Sometimes, it can be really frustrating to have been an early reader. When, for example, you are nineteen and don’t remember how many times you’ve read James and the Giant Peach and they change some details for now reason you can see. A lot of the movie holds up. It’s a technical marvel. And I’m never not going to be annoyed at a couple of the choices Henry Selick made that I don’t think add anything to the story and in fact subtract from it.
Until he was four years old, James Henry Trotter (Paul Terry) had a happy life. Then his parents were killed by a rhinoceros and why not, and he went to live with his aunts Spiker (Joanna Lumley) and Sponge (Miriam Margolyes), who are the kind of children’s fiction guardians that make you certain there’s no Child Protective Services in their world. One day, when James is given fish heads for dinner and goes outside in sorrow and frustration, he encounters a Mysterious Old Man (Pete Postlethwaite), who gives him a bag of enchanted crocodile tongues. Which James, alas, spills at the foot of an ancient and barren peach tree. It promptly bears a single peach, which grows to an enormous size.

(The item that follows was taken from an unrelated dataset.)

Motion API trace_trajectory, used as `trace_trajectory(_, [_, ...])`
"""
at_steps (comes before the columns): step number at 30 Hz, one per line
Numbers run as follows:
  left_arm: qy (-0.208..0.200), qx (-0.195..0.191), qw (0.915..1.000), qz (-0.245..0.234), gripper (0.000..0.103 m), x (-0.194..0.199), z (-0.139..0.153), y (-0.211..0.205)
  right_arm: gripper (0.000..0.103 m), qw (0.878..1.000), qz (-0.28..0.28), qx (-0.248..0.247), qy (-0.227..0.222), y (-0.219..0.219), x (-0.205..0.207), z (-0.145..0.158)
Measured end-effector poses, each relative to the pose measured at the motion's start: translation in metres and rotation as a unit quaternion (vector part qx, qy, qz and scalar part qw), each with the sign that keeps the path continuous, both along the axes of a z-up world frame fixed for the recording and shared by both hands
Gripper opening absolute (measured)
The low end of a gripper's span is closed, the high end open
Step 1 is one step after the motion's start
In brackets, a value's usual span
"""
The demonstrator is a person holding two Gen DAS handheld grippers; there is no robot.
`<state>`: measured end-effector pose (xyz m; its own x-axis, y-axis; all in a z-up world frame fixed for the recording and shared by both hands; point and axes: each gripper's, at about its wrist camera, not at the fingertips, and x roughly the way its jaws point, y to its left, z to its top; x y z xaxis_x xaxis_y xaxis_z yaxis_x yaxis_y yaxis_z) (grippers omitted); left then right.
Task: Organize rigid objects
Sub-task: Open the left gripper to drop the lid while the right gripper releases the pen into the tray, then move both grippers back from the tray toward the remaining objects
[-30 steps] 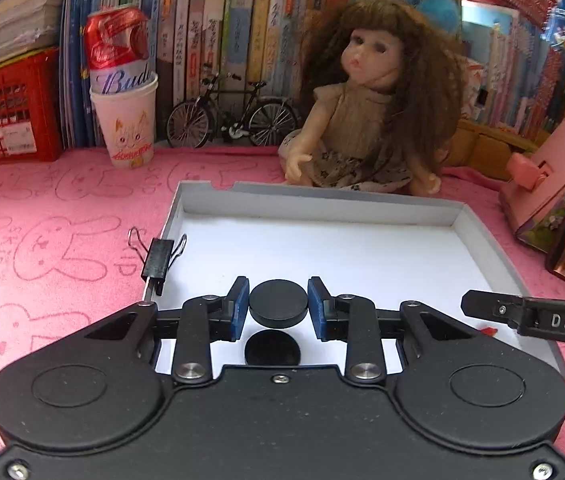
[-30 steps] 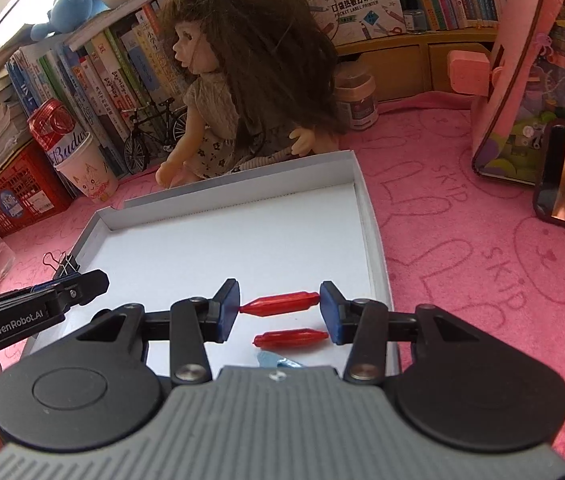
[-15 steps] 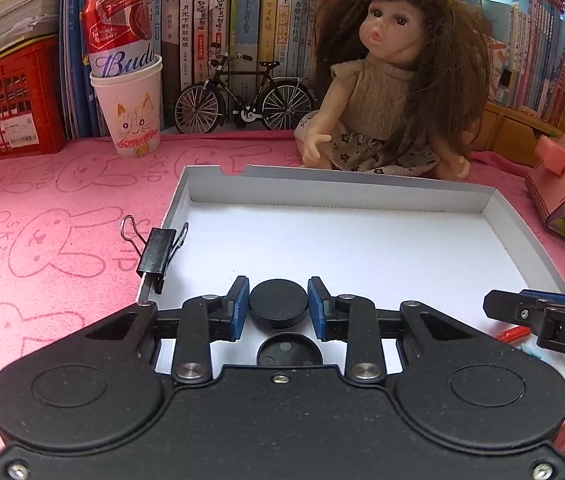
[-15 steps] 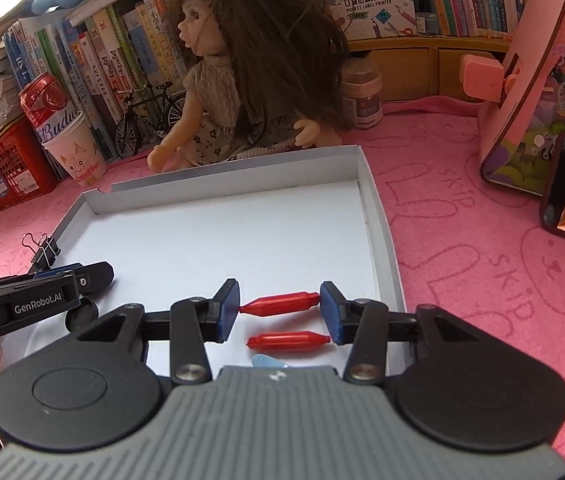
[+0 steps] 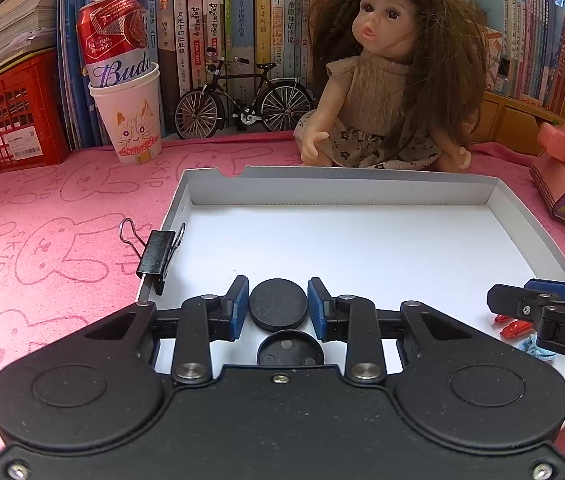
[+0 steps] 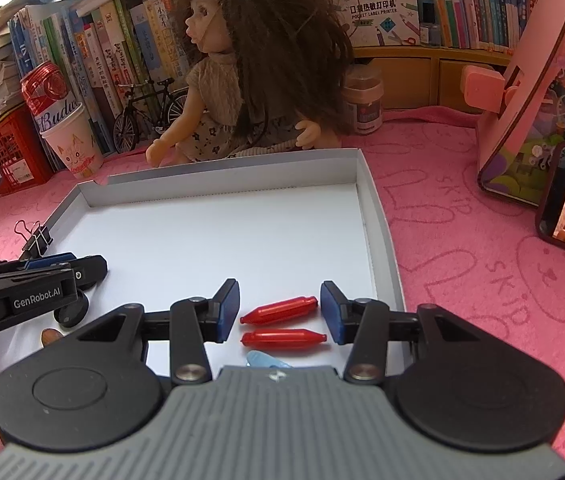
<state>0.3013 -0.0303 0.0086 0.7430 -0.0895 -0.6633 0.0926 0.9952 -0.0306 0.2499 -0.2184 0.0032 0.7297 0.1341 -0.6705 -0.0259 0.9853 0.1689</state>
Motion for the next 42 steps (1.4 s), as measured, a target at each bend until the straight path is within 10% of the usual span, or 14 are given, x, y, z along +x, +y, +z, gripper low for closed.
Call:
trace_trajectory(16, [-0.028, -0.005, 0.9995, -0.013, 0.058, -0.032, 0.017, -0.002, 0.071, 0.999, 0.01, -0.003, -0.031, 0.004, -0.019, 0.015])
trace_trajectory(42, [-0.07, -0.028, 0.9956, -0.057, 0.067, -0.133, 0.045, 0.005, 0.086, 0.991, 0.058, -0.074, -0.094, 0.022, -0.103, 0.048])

Spiker and Sponge take advantage of the situation the way you’d figure by fencing it off and selling tickets to view it. After dark, they send James out to clean up the garbage left behind by the tourists. He eats a chunk of the peach that has one of the crocodile tongues in it, and he is transformed into stop motion animation as he climbs a tunnel inside the peach. He encounters a group of giant insects. They cut loose the peach, which crushes—but not kills—Spiker and Sponge, and they roll off into the ocean. They’re on their way to New York City.
There’s this whole Thing in this version that James has to confront his fears, which is not a theme from the original book. That’s why Spiker and Sponge are left alive after the peach rolls over them, one assumes, and it’s why the rhinoceros is a running thing in the movie. So James can be brave and stand up to everyone who needs stood up to. And that’s fine, I guess, but it’s not necessary and honestly the scene with the aunts in New York has never worked for me on any level and I’d’ve been happier if they’d just been squashed to death as Roald Dahl intended.
For all that, though, I’m not sure his widow is wrong that he would’ve liked the movie. The undersea quest for a compass in the chilly north is similar enough to the encounters with the cloud men in the book, and of course it allows us to have a Jack Skellington cameo as one of the skeletal undersea pirates. The mechanical shark was a choice, I guess, even though the launching of the peach into the sky is quite different in this version. And the Silkworm is not in this, though she’s honestly barely in the original and is just a second source for the thread they need.
Obviously, there is not as much character development as there is in the book, and James feels a bit wet. In the British sense. He’s not the clever, quick-thinking boy of the book. Several of his ideas are given to other characters, which I guess serves to make those other characters more interesting, but since James is the title character, I’m not sure that’s what we should be doing. And we could sacrifice the Spiker and Sponge stuff at the end instead; that can’t be just me.
Still, I’m glad we got to it, and I’m glad my kids have been introduced to it. I’m hoping my son will become a fan of the book, when I find and loan him my copy of the book. He’ll come at it in the opposite order that I did, and I look forward to finding out what that does to his opinion of the movie.